Re: [HACKERS] path toward faster partition pruning

From: Amit Langote <Langote_Amit_f8(at)lab(dot)ntt(dot)co(dot)jp>
To: David Rowley <david(dot)rowley(at)2ndquadrant(dot)com>
Cc: Jesper Pedersen <jesper(dot)pedersen(at)redhat(dot)com>, Robert Haas <robertmhaas(at)gmail(dot)com>, Ashutosh Bapat <ashutosh(dot)bapat(at)enterprisedb(dot)com>, Rajkumar Raghuwanshi <rajkumar(dot)raghuwanshi(at)enterprisedb(dot)com>, Kyotaro HORIGUCHI <horiguchi(dot)kyotaro(at)lab(dot)ntt(dot)co(dot)jp>, Amit Langote <amitlangote09(at)gmail(dot)com>, Dilip Kumar <dilipbalaut(at)gmail(dot)com>, Beena Emerson <memissemerson(at)gmail(dot)com>, "pgsql-hackers(at)postgresql(dot)org" <pgsql-hackers(at)postgresql(dot)org>
Subject: Re: [HACKERS] path toward faster partition pruning
Date: 2018-03-30 05:38:44
Message-ID: fc73cef4-6879-26c3-6859-2f910640234a@lab.ntt.co.jp
Views: Raw Message | Whole Thread | Download mbox
Thread:
Lists: pgsql-hackers

Hi David.

On 2018/03/29 20:08, David Rowley wrote:
> I've looked at the v44 patch.

Thank you.

> Thanks for making those changes.
>
> The new not-equal handling code is not quite right.
>
> DROP TABLE listp;
> CREATE TABLE listp (a INT) PARTITION BY LIST(a);
> CREATE TABLE listp1_3 PARTITION OF listp FOR VALUES IN(1,3);
> CREATE TABLE listp_default PARTITION OF listp DEFAULT;
>
> EXPLAIN SELECT * FROM listp WHERE a <> 1;
> QUERY PLAN
> ------------------------------------------------------------------
> Append (cost=0.00..54.56 rows=2537 width=4)
> -> Seq Scan on listp1_3 (cost=0.00..41.88 rows=2537 width=4)
> Filter: (a <> 1)
> (3 rows)
>
> The default should be included here.
>
> INSERT INTO listp VALUES(1),(2),(3);
> SELECT * FROM listp WHERE a <> 1;
> a
> ---
> 3
> (1 row)

Good catch!
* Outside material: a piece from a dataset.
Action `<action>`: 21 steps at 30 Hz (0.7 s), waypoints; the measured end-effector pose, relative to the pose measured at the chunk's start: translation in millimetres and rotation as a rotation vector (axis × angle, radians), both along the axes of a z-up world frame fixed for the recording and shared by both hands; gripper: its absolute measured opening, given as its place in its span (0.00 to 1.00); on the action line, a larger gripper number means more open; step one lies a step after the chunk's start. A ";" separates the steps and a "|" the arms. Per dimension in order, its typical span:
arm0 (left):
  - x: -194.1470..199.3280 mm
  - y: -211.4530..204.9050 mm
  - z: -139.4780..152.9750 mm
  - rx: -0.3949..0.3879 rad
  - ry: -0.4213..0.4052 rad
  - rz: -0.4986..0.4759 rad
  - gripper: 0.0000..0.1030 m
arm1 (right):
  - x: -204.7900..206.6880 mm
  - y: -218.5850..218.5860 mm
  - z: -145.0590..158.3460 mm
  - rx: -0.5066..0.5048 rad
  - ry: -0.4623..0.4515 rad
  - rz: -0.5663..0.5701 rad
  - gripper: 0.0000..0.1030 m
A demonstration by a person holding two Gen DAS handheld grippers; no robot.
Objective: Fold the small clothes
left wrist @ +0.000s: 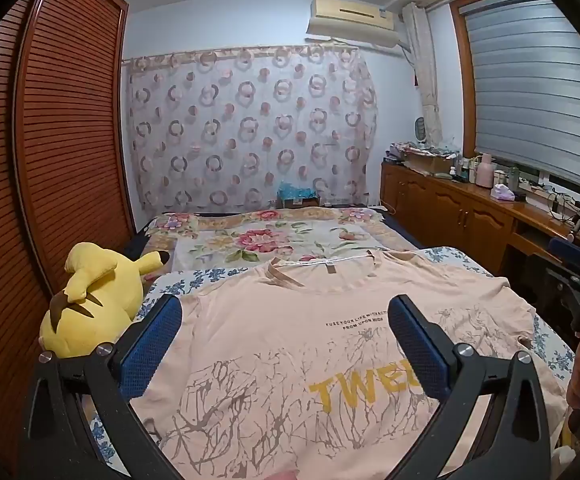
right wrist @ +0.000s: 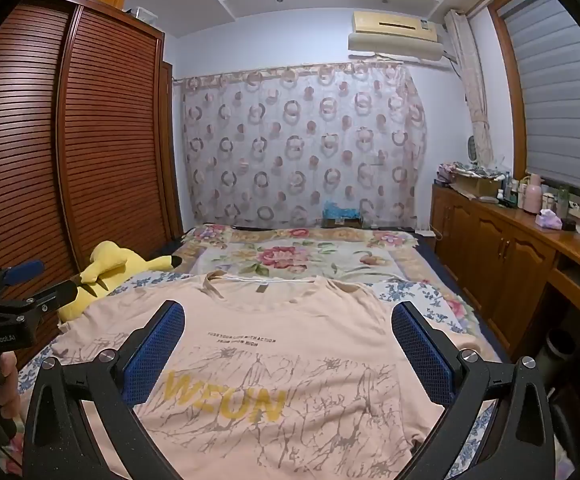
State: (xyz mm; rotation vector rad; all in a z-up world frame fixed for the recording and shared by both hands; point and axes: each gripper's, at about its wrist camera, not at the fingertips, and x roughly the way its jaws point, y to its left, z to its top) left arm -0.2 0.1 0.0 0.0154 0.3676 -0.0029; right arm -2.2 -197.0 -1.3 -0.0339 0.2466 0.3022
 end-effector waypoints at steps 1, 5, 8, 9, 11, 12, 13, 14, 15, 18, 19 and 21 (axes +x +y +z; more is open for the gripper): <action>0.2 -0.1 0.0 0.001 0.004 0.000 1.00 | -0.1 -0.3 0.0 0.002 -0.001 0.003 1.00; 1.3 -2.1 0.3 0.003 0.002 0.005 1.00 | -0.1 -0.9 0.2 0.004 -0.001 0.002 1.00; 2.0 -4.0 -0.3 0.003 0.002 0.006 1.00 | 0.1 -0.5 -0.3 0.004 -0.001 0.003 1.00; 0.3 0.4 -0.1 -0.008 0.001 -0.001 1.00 | 0.2 -0.4 -0.5 0.005 -0.001 0.003 1.00; 0.6 0.5 0.0 -0.007 0.001 0.000 1.00 | 1.0 0.9 -1.7 0.005 0.001 0.003 1.00; 0.7 0.6 0.1 -0.007 0.002 0.000 1.00 | -0.5 -1.2 0.0 0.007 -0.003 0.002 1.00; 0.3 0.4 -0.1 -0.009 0.000 -0.001 1.00 | -0.6 -0.8 -0.3 0.007 -0.004 0.002 1.00; 0.3 0.3 -0.1 -0.008 0.001 -0.002 1.00 | -0.7 -0.4 -0.5 0.007 -0.003 0.002 1.00; 0.5 0.3 -0.2 -0.008 0.001 -0.001 1.00 | -0.3 -0.8 -0.5 0.009 -0.002 0.003 1.00; 0.3 0.4 -0.2 -0.009 0.001 -0.002 1.00 | -0.1 -0.4 -0.9 0.009 -0.002 0.003 1.00; 0.5 0.4 -0.2 -0.009 0.001 -0.002 1.00 | 0.0 0.1 -1.2 0.009 -0.001 0.004 1.00; 0.4 0.4 -0.1 -0.010 0.001 -0.002 1.00 | -0.2 0.0 -1.4 0.010 -0.002 0.002 1.00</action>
Indeed, the default partition should not have been pruned
away in this case.

> This code assumes its fine to just reverse the setting for default:
>
> result->scan_default = !source->scan_default;
>
> More complex handling is needed here.

Hmm, I thought about this and came to a conclusion that we should *always*
scan the default partition in this case. Inversion step removes all the
datums selected by the source step from the set of *all* datums that the
currently defined set of partitions allow. If there's a default partition
in the mix, that means the latter contains all the datums of the partition
key's data type. Irrespective of whether or not the source step selected
the default partition, there would be datums that would be in the set
after inversion which in turn would be in the default partition, if not in
some non-default partition that would've been selected. I have written a
comment there trying to explain this, but I may not have been able to
articulate it properly. Please check. Or does this sound just wrong?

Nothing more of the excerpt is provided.